Pooches practice sun safety
SLIP, slop, slap isn't just for humans - it is a message Ipswich pet owners are keeping in mind for their four-legged friends.
They might be covered in fur, but the sun can do serious damage to dogs if they're not properly protected - including cancer risks.
Special "animal only" sunscreens have been flying off the shelves from Ipswich vets as pet owners ensure their furry companions are sun smart.
Pine Mountain Veterinary Surgery vet Dr Scott Campbell said pet-specific sunscreens were the only ones that should be used.
"Some substances in human sunscreens can be toxic to animals and cause them stomach upsets," Dr Campbell said.
RSPCA Australia scientific officer Dr Jade Norris said dogs also tended to lick off sunscreen so it was important to use pet-only sunscreen.
"Zinc oxide in human sun block can cause zinc toxicity if the dog ingests a certain amount," Dr Norris said.
Dr Campbell also warned pet owners to remain vigilant in preventing heat stress in dogs.
"We see cases through the summer, particularly in dogs that are overweight or exercising a lot," he said.
RSPCA Queensland spokesman Michael Beatty said Ipswich pet owners needed to be aware of the dangers of heat stress.
"If it's 30 degrees outside, the temperature inside a car can potentially rise to well over 40 in less than five minutes," he said.
"Animals left in the backyard must also be able to access shelter and water.
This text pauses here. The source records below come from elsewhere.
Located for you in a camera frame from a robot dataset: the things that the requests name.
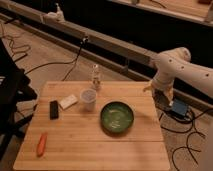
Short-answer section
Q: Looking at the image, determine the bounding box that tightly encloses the blue power box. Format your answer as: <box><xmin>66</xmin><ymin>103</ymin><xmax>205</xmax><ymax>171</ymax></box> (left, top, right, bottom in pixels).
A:
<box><xmin>171</xmin><ymin>99</ymin><xmax>188</xmax><ymax>118</ymax></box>

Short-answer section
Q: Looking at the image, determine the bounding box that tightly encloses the orange carrot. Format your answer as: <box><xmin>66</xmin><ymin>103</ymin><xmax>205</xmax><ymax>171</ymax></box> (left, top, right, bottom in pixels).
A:
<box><xmin>36</xmin><ymin>133</ymin><xmax>47</xmax><ymax>157</ymax></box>

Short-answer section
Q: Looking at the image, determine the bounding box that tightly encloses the black cable on floor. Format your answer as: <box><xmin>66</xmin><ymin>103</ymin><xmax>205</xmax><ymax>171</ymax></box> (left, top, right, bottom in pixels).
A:
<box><xmin>0</xmin><ymin>23</ymin><xmax>90</xmax><ymax>81</ymax></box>

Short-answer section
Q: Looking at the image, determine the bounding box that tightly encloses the white device on rail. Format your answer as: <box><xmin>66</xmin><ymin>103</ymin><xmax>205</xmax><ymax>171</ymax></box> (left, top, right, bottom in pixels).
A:
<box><xmin>45</xmin><ymin>3</ymin><xmax>65</xmax><ymax>22</ymax></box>

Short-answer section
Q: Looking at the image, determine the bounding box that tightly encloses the black chair frame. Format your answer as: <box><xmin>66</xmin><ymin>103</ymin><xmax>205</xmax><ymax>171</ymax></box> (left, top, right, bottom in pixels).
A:
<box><xmin>0</xmin><ymin>38</ymin><xmax>37</xmax><ymax>161</ymax></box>

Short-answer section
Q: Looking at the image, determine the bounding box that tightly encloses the black rectangular block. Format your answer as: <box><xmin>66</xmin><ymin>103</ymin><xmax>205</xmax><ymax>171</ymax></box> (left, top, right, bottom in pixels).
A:
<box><xmin>50</xmin><ymin>101</ymin><xmax>59</xmax><ymax>120</ymax></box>

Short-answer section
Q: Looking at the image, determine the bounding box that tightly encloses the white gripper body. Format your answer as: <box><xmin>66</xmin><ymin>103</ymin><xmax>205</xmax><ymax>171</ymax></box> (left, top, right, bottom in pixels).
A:
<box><xmin>152</xmin><ymin>75</ymin><xmax>174</xmax><ymax>92</ymax></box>

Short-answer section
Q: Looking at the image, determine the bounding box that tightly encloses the clear glass bottle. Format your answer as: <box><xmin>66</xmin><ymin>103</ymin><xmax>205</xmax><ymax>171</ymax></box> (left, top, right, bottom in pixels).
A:
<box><xmin>92</xmin><ymin>64</ymin><xmax>101</xmax><ymax>90</ymax></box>

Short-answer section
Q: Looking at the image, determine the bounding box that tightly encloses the grey metal rail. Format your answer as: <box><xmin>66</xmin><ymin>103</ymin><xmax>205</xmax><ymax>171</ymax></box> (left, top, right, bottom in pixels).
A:
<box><xmin>0</xmin><ymin>0</ymin><xmax>156</xmax><ymax>67</ymax></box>

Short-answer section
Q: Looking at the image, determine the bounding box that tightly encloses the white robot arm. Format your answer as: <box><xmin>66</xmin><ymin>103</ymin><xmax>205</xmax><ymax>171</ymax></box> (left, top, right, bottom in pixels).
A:
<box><xmin>143</xmin><ymin>47</ymin><xmax>213</xmax><ymax>103</ymax></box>

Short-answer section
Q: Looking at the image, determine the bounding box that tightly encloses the black cables right floor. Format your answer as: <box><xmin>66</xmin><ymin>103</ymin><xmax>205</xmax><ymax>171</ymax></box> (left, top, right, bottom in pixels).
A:
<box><xmin>156</xmin><ymin>103</ymin><xmax>213</xmax><ymax>166</ymax></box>

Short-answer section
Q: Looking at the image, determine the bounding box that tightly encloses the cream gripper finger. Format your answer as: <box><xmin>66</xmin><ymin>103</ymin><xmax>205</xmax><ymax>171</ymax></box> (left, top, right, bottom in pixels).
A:
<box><xmin>167</xmin><ymin>89</ymin><xmax>174</xmax><ymax>106</ymax></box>
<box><xmin>143</xmin><ymin>86</ymin><xmax>152</xmax><ymax>92</ymax></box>

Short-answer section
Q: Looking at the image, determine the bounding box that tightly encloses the white rectangular block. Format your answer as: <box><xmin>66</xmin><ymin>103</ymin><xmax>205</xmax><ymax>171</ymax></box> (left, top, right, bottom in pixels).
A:
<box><xmin>59</xmin><ymin>94</ymin><xmax>78</xmax><ymax>110</ymax></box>

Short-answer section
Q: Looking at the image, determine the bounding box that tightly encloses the green bowl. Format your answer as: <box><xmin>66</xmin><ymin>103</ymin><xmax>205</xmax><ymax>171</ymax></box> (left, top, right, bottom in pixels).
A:
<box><xmin>100</xmin><ymin>101</ymin><xmax>134</xmax><ymax>134</ymax></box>

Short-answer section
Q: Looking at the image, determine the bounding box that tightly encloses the white ceramic cup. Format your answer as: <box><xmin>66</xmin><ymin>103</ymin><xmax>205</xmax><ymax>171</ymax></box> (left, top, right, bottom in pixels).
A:
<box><xmin>80</xmin><ymin>89</ymin><xmax>97</xmax><ymax>111</ymax></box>

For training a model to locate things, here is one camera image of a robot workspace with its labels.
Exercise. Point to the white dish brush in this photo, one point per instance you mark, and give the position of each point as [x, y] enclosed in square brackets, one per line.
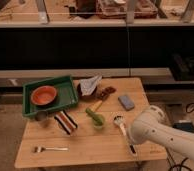
[119, 121]

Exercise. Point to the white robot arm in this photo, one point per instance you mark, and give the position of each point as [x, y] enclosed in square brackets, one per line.
[148, 126]

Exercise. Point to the dark brown bowl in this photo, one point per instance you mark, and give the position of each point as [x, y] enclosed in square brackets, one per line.
[86, 97]

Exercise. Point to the red bowl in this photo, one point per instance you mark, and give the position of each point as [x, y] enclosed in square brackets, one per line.
[43, 95]

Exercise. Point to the crumpled white paper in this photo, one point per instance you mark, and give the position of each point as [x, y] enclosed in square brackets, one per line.
[89, 85]

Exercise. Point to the brown chocolate bar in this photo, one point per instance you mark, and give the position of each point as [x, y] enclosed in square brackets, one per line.
[104, 94]

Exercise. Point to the yellow wooden stick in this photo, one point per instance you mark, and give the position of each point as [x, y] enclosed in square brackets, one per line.
[95, 106]

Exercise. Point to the blue sponge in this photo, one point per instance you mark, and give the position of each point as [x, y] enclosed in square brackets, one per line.
[126, 102]

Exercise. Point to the green plastic tray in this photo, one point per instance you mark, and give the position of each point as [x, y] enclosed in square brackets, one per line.
[67, 96]

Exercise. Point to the striped folded cloth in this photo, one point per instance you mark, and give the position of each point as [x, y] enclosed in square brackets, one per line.
[66, 122]

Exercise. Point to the silver fork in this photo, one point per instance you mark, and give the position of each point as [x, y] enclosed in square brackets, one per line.
[39, 149]

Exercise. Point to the black foot pedal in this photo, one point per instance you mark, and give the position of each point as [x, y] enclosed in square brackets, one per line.
[184, 126]

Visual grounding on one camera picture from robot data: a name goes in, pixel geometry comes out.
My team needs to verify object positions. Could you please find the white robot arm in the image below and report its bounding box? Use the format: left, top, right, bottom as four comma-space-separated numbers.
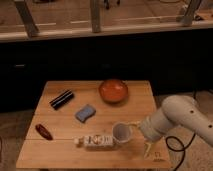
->
130, 95, 213, 157

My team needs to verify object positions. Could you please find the black striped case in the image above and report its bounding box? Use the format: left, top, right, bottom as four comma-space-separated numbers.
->
50, 90, 74, 110

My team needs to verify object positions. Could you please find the black cable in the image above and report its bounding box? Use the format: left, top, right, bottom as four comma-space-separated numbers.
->
165, 89, 200, 171

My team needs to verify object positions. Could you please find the right metal frame post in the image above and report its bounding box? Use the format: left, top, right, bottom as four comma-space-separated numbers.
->
180, 0, 202, 27

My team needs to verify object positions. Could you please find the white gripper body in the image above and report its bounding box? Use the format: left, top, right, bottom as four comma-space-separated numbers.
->
128, 120, 158, 158

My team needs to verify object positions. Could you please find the orange ceramic bowl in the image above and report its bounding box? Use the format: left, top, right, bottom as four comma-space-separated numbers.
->
99, 79, 128, 103

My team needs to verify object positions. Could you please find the blue sponge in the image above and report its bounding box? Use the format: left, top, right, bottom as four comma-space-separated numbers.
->
75, 104, 96, 123

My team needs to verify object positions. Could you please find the left metal frame post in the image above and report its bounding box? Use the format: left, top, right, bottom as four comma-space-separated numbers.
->
14, 0, 39, 37

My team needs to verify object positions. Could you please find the metal frame post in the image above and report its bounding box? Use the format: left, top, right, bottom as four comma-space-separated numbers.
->
14, 0, 39, 37
180, 0, 202, 27
90, 0, 101, 33

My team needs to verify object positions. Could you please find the white ceramic cup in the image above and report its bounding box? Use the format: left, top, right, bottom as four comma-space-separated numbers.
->
112, 122, 132, 144

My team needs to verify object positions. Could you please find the dark red spoon rest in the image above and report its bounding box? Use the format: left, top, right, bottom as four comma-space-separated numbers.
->
35, 124, 53, 140

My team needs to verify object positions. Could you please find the middle metal frame post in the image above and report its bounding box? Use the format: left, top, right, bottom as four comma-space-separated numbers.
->
90, 0, 101, 33

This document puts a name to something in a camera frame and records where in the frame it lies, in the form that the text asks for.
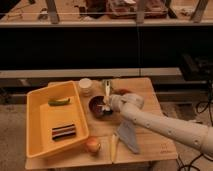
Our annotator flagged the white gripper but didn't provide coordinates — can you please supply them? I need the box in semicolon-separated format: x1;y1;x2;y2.
109;94;127;112

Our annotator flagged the white dish brush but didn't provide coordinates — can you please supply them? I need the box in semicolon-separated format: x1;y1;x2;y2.
102;85;111;113

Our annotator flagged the purple bowl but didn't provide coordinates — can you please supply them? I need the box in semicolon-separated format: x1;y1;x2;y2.
89;96;113;118

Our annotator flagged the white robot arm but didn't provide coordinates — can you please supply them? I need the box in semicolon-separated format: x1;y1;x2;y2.
109;93;213;157

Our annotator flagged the grey cloth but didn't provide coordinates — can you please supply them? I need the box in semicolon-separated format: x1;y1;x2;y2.
116;120;140;154

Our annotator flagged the white cup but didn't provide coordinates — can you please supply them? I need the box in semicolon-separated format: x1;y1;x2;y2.
78;78;93;96

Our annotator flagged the yellow banana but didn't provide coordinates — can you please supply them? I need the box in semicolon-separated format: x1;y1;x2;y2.
110;134;119;163

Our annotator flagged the orange apple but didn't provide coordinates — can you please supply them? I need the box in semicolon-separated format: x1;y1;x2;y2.
85;136;101;154

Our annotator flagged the wooden table board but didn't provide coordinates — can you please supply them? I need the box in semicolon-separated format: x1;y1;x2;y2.
25;82;177;170

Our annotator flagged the striped black red sponge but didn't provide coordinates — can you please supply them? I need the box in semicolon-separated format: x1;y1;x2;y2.
52;124;76;140

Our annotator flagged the yellow plastic tray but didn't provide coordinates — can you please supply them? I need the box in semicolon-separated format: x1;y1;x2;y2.
26;81;89;158

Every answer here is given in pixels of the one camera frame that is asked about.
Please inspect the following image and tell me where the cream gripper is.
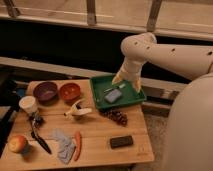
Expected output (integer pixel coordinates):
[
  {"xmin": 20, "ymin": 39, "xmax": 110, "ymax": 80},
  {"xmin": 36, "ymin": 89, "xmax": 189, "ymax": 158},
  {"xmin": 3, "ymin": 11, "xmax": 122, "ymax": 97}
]
[{"xmin": 112, "ymin": 57, "xmax": 144, "ymax": 92}]

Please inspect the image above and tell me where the black dish brush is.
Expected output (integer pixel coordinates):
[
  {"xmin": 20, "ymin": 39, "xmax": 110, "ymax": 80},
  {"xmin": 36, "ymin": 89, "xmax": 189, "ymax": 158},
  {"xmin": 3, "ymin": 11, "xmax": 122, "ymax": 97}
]
[{"xmin": 29, "ymin": 117, "xmax": 52, "ymax": 154}]

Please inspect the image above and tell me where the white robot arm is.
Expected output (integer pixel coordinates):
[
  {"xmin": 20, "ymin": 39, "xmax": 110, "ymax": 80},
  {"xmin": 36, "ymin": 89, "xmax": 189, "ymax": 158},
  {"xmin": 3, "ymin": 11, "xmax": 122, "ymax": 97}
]
[{"xmin": 113, "ymin": 32, "xmax": 213, "ymax": 171}]

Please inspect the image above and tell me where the red bowl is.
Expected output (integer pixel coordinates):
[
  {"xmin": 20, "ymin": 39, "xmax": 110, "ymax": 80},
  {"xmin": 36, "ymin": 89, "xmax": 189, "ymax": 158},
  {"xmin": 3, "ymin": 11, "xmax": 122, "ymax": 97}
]
[{"xmin": 59, "ymin": 83, "xmax": 81, "ymax": 102}]

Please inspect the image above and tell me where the purple bowl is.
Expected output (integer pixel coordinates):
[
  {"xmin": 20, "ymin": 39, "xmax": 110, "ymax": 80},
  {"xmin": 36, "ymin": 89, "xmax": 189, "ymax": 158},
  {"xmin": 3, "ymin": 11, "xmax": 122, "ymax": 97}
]
[{"xmin": 33, "ymin": 81, "xmax": 58, "ymax": 102}]

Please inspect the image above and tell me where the green white marker pen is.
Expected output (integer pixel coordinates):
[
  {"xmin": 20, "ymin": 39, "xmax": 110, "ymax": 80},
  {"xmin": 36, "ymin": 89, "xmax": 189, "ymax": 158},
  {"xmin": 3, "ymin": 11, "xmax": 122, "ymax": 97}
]
[{"xmin": 103, "ymin": 84, "xmax": 126, "ymax": 93}]

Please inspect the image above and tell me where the green plastic tray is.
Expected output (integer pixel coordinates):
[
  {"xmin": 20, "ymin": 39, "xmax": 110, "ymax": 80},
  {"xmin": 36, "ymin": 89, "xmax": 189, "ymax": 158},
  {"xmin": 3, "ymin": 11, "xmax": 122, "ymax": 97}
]
[{"xmin": 90, "ymin": 75, "xmax": 146, "ymax": 111}]

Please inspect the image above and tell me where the grey sponge block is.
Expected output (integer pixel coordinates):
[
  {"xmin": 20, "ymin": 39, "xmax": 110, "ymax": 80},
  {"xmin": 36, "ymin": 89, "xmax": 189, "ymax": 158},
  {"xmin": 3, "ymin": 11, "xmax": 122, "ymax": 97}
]
[{"xmin": 104, "ymin": 89, "xmax": 122, "ymax": 103}]

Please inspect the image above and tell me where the peeled banana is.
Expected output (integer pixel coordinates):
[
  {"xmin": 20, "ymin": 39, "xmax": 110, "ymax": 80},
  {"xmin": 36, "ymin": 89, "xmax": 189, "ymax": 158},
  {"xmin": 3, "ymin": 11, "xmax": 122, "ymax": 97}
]
[{"xmin": 64, "ymin": 99, "xmax": 92, "ymax": 119}]

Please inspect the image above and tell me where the black rectangular block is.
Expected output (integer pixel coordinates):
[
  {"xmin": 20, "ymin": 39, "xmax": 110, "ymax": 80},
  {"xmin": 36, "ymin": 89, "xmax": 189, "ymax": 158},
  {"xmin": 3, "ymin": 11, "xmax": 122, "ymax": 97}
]
[{"xmin": 110, "ymin": 135, "xmax": 133, "ymax": 149}]

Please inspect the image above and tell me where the wooden table board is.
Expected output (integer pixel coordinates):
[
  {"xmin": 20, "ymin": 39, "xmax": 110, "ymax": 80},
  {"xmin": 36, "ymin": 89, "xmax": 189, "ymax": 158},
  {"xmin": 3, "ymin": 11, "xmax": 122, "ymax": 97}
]
[{"xmin": 0, "ymin": 79, "xmax": 154, "ymax": 171}]

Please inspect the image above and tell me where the grey crumpled cloth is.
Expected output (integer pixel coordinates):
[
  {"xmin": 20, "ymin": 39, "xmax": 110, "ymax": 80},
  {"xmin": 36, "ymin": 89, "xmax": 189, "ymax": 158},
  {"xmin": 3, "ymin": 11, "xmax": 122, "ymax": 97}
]
[{"xmin": 51, "ymin": 129, "xmax": 76, "ymax": 164}]

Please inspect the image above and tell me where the white paper cup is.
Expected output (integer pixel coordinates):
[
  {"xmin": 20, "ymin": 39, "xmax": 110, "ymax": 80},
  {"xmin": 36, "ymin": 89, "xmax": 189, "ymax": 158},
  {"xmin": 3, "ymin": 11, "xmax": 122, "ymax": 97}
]
[{"xmin": 19, "ymin": 96, "xmax": 38, "ymax": 115}]

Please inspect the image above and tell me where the red apple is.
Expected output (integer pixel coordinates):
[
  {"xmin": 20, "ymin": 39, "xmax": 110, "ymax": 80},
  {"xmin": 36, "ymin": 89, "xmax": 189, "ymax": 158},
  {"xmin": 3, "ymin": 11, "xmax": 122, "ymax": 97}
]
[{"xmin": 8, "ymin": 135, "xmax": 28, "ymax": 153}]

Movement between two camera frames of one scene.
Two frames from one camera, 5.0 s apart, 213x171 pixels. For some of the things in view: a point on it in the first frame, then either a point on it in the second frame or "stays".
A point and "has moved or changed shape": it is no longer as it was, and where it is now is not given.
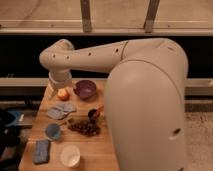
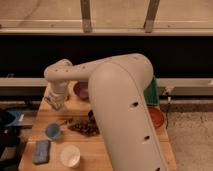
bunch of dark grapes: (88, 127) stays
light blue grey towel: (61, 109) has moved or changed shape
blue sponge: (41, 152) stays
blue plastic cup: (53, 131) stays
If a dog is tied up it can become tangled and be unable to reach their water or shelter so ensure there are at least two to three containers of water in case one gets knocked over."
WHY CREAM UP?
- Skin cancer is a common problem in pets and can be prevented.
- Sunscreen can be easily applied to the pink areas of the nose, ears and face.
- It is available as a cream or spray from Ipswich vets.